Indeed, The electronic conversions all seem to throw the timing off. From personal experience, I've seen where the rotor was so far from the distributor cap terminal that it burned a hole right through the cap! These units are not centered on the point plate and require you to compensate for this by adjusting the timing. I cut a hole in one cap and ran the engine with a timing light connected to the nearest plug wire. To my horror the spark was occuring almost 3/8" from the terminal. RAY

Many thanks for all the comments everybody - very interesting! Just to clear up a couple of issues. I replaced all the 'consumables' from the plugs to the coil (unballasted 12v)just to eliminate all the possibilities there. As a matter of interest, the points were fitted by my local garage as it was in for another job which I don't have the facilities for (or read that as lack of ability!). Anyway, when I looked in the dizzy there was oil coating everything, so I guess he must have been a bit enthustiastic on the points fibre pad. In any event I removed those points & condensor, cleaned all the oil off the dizzy and put a new set of points plus condensor on with just a bit of grease on the pad (2 days ago). The good news to date is that it hasn't missed a beat and I have just done a round trip to Swansea this morning (120 miles)and it flew. So fingers crossed. Paul
Paul Eades

"I would guess that's down to more efficient triggering "

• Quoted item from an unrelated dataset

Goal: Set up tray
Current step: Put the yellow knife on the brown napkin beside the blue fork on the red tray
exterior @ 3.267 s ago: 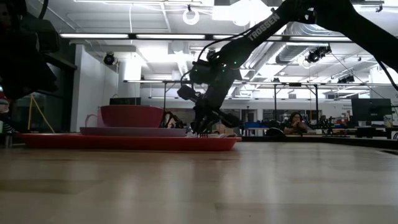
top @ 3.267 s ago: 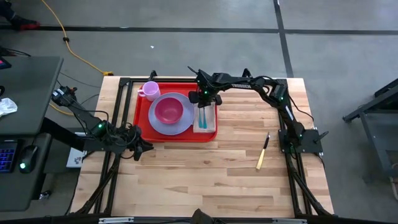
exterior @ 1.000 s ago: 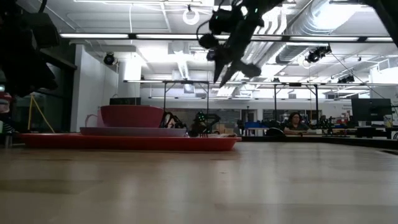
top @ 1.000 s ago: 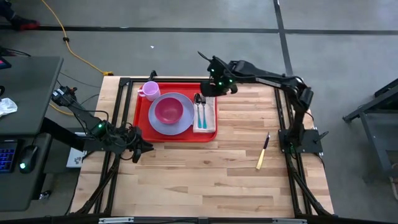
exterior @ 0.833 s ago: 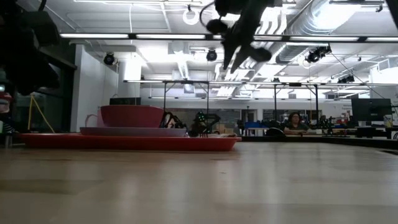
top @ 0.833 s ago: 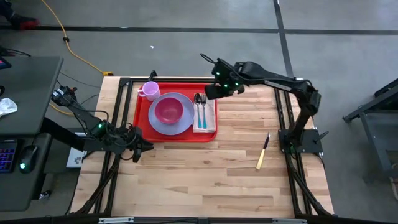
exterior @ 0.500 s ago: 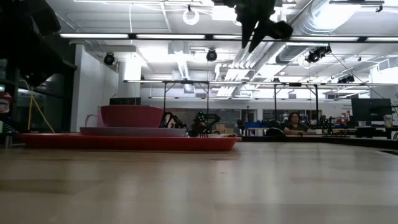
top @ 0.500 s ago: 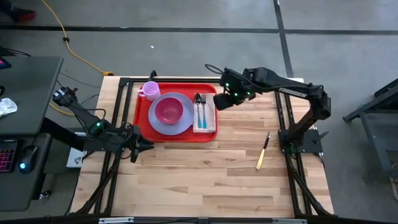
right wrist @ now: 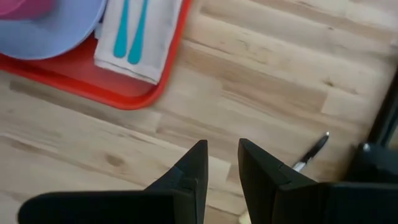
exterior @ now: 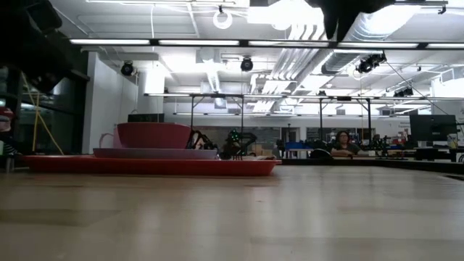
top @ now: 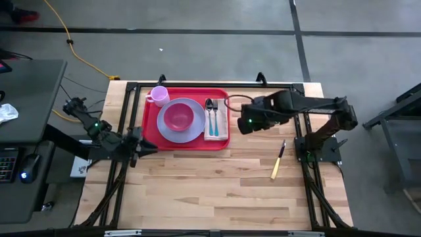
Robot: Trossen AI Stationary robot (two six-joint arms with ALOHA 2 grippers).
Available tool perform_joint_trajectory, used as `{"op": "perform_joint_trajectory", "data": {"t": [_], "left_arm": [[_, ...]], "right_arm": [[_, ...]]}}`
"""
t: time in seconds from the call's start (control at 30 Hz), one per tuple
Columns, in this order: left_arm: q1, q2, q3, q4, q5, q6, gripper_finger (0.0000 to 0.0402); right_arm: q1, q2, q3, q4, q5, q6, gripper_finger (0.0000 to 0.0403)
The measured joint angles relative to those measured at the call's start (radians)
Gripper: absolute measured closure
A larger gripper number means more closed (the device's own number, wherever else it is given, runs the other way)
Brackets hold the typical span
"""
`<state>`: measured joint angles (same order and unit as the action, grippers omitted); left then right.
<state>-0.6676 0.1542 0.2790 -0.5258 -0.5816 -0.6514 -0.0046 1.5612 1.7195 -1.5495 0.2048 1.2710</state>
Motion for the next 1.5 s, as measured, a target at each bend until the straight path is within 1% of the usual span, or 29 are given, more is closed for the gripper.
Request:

Not so, its the same issue of the trigger point shifting relative to the advance plate, but most of them don't move it as far as the one I referred to. Some movement (in the correct direction) is probably a good thing as I don't think the trigger point is exactly where it should be with points. You can tell this from the burn pattern on the rotor. Under changing vacuum advance the trigger point is moved relative to the rotor, which is why rotors generally have a wide contact and there is burning across most of it. Ideally this burn pattern should fit within the rotor arc and have a small clean patch at each end. But I have noticed over many years on many cars that it is always offset slightly to one side, going right up to the edge of the rotor. One hopes that it it doesn't go too far past the edge of the rotor, or you run the risk of getting misfires at one extreme of vacuum or the other. This shift of trigger point only occurs with changing vacuum advance, not centrifugal.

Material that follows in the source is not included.